Les derniers évènements malheureux qui ont ébranlé fortement les fondements de la République n’ont pas poussé le Chef de l’Etat à changer de stratégie à propos de sa possible troisième candidature.
C’est le statu quo ante. Personne ne pourra dire si Macky va oui ou non participer à la présidentielle de 2024.
Pour l’intéressé le débat est prématuré pour ne pas dire puéril. Pour nombre de sénégalais, il est important de savoir. On n’en est là. C’est dire que c’est le clair-obscur au moment où au Niger, le Président Issoufou avait déjà dit qu’il ne serait pas candidat et que les élections qui viennent de se tenir ont été sanctionnées par la victoire du camp présidentiel avec Bazoum comme nouveau Chef de l’Etat.
Mais, si la situation au Niger a été un bon point pour la démocratie en Afrique, il n’en est pas de même en Côte d’ivoire et en Guinée Conakry où les Présidents respectifs en l’occurrence Alassane Ouattara et Alpha Condé, ont osé déposer des troisièmes candidatures et gagné les élections au grand dam d’oppositions impuissantes. Une situation qui, en Guinée Conakry a fait au moins une centaine de morts.
C’est justement pour cela que ça craint au Sénégal. Ce qui a relancé justement le débat et poussé beaucoup de sénégalais à y faire allusion, c’est qu’avec les émeutes auxquelles on a assistées, les manifestants ont démontré une capacité à faire face qui n’est pas habituelle.
Une situation qui a fait dire à beaucoup que c’est un signal fort pour dissuader le Président Sall à s’inscrire dans la dynamique d’une troisième candidature.
Effectivement, l’exercice par la rue d’une forme de gouvernance directe par la pression sur leurs mandats est un aspect important de la démocratie représentative. Et là où le peuple sait se faire entendre, les gouvernants ont moins de propension à faire ce qu’ils veulent.

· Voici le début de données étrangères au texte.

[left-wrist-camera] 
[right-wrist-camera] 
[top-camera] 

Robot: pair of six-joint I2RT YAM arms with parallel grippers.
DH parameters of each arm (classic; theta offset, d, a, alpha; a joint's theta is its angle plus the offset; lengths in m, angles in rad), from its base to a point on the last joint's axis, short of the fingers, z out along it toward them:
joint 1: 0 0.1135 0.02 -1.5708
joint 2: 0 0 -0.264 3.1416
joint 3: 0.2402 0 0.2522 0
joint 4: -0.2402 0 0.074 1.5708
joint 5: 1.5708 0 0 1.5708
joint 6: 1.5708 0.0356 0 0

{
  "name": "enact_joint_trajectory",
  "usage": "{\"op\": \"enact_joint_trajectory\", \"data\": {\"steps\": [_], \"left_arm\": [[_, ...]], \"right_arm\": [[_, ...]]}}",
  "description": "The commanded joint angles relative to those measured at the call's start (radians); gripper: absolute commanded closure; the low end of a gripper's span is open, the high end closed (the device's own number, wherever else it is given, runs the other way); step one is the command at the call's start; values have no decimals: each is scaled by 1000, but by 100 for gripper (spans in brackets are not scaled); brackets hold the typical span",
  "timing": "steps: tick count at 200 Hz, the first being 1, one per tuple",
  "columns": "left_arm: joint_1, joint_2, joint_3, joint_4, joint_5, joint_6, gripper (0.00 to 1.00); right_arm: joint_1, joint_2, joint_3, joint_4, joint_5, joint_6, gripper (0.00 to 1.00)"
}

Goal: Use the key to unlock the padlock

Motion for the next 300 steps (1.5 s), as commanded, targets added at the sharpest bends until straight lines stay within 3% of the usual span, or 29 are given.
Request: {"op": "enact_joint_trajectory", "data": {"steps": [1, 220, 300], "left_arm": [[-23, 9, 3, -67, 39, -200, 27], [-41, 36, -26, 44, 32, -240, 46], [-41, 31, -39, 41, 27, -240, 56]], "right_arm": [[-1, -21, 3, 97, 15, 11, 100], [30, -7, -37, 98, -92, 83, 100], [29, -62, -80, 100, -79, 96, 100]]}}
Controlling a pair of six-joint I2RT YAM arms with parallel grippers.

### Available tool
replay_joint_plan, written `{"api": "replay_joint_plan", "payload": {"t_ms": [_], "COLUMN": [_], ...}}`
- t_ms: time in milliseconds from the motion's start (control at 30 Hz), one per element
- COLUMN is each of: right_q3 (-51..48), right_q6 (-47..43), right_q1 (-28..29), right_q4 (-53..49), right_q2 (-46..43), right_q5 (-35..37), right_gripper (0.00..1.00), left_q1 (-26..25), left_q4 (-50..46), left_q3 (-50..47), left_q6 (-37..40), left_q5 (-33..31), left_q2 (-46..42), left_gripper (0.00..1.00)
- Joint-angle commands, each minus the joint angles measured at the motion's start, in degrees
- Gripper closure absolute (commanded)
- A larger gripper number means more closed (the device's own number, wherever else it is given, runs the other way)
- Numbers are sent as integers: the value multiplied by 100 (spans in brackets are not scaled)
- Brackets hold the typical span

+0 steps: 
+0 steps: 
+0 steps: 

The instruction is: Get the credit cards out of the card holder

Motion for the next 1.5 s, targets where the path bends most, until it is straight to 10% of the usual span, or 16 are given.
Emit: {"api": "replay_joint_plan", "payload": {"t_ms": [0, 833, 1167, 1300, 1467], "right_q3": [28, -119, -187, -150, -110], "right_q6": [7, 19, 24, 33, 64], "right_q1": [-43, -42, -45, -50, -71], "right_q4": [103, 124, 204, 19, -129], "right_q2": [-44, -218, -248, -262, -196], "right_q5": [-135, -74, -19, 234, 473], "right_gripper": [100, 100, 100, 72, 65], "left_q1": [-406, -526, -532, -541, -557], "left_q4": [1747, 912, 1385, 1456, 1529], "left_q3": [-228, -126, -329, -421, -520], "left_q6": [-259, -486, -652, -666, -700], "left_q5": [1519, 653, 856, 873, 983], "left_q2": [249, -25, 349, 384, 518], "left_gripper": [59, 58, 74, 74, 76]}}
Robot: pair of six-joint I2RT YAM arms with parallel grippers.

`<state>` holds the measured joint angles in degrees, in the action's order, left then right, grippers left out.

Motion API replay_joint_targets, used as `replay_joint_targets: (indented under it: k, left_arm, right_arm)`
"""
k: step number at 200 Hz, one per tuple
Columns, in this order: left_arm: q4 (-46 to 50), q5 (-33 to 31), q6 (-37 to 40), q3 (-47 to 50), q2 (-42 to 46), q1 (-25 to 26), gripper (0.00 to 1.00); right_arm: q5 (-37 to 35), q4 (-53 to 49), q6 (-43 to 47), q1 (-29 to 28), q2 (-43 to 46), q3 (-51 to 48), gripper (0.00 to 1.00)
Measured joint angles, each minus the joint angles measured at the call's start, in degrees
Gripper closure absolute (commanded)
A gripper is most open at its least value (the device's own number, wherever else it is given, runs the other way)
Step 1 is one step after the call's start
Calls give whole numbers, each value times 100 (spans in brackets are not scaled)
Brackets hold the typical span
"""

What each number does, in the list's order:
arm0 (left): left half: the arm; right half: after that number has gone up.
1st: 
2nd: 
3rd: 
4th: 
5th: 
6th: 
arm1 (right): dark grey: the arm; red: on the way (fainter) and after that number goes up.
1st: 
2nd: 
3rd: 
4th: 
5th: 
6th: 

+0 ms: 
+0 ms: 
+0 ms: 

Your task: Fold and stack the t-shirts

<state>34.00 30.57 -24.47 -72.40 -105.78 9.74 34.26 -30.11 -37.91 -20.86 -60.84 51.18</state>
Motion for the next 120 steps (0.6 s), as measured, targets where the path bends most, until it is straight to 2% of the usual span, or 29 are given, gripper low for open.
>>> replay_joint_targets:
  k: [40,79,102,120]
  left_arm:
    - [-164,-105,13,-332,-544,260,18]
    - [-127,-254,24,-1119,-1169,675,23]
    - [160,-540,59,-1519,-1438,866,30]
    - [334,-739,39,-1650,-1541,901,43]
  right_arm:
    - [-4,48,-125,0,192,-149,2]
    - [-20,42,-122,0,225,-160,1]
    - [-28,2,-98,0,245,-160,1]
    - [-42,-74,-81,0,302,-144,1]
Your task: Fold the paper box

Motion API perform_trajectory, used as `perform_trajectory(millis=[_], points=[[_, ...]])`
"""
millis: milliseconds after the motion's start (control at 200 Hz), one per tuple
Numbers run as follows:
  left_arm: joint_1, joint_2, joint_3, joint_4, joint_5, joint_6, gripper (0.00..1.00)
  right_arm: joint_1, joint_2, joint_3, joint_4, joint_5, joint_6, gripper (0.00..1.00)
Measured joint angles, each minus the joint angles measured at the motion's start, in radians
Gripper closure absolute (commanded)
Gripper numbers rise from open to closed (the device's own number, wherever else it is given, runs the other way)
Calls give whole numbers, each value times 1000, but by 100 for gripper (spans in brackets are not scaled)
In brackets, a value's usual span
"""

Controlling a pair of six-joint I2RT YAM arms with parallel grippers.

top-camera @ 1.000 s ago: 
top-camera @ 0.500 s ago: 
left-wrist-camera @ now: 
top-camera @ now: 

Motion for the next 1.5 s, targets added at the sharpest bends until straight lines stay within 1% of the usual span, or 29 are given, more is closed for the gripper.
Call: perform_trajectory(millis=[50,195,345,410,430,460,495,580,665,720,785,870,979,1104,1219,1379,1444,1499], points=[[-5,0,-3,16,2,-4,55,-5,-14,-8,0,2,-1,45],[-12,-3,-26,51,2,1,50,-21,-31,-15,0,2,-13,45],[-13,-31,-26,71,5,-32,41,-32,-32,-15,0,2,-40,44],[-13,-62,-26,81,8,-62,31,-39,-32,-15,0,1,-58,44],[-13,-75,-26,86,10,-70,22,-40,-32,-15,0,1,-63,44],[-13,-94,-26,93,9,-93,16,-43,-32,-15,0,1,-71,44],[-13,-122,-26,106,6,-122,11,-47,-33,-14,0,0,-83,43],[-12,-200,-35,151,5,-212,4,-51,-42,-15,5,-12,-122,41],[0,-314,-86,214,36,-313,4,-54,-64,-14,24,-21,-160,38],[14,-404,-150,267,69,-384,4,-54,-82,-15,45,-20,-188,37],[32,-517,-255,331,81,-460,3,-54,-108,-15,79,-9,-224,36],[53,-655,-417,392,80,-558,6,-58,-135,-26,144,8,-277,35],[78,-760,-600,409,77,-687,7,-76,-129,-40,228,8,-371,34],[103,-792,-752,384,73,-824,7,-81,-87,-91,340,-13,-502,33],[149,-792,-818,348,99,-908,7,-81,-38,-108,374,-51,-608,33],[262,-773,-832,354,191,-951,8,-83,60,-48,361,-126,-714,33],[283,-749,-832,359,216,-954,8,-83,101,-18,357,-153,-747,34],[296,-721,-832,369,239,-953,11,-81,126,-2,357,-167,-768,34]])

On peut alors penser que Macky va y réfléchir à deux fois avant d’envisager une troisième candidature surtout dans un contexte où certains de ses partisans démissionnent et d’autres appartenant à ses alliés n’hésitent plus à claquer la porte.
Toutefois, comme nous sommes en politique, rien n’est acquis d’avance. Et 2024, c’est encore lointain. C’est dire que le pouvoir peut encore étudier le terrain et mettre en place un scénario de nature à contourner les obstacles qui pourraient se dresser sur son chemin.
La surprise des manifestations étant dépassée, on peut assister à des phénomènes nouveaux de pacification de l’espace politique ne serait-ce que par les amnisties de Karim Wade et de Khalifa Sall, la mise en place de réelles politiques de jeunesse, la diabolisation d’adversaires de la trempe de Sonko, un processus d’ailleurs en cours, etc.
Il ne faut jamais s’imaginer que le pouvoir va baisser les bras et laisser l’opposition s’organiser tranquillement et la coalition au pouvoir s’affaiblir par ricochet.
C’est aux acteurs politiques concernés de multiplier les initiatives tout en évitant de s’inscrire dans la violence qui risque de se retourner contre eux.
Cette situation est d’autant plus vraie que Karim Wade et Khalifa risquent d’être obligés d’arbitrer le jeu politique.
En clair, toute tentative de renforcement de l’opposition doit passer par une collaboration avec Wade et son fils. Si Macky arrivait à convaincre le vieux et surtout à avoir Karim à ses côtés, il sera difficile pour l’opposition de faire face en 2024 à cette lourde machine qui aura pour moteur aussi bien Macky que Idrissa Seck et Karim Wade même si Khalifa restait fidèle à ses convictions d’opposant.
Et dans ce cas, que Macky soit candidat ou non n’y changerait rien.
C’est dire qu’aujourd’hui l’enjeu de la bataille politique tourne essentiellement autour du positionnement des libéraux lequel n’est pas acquis d’avance.
Le mérite cependant de Sonko, c’est d’avoir réussi à bousculer les certitudes et d’avoir poussé les uns et les autres à revoir leurs stratégies.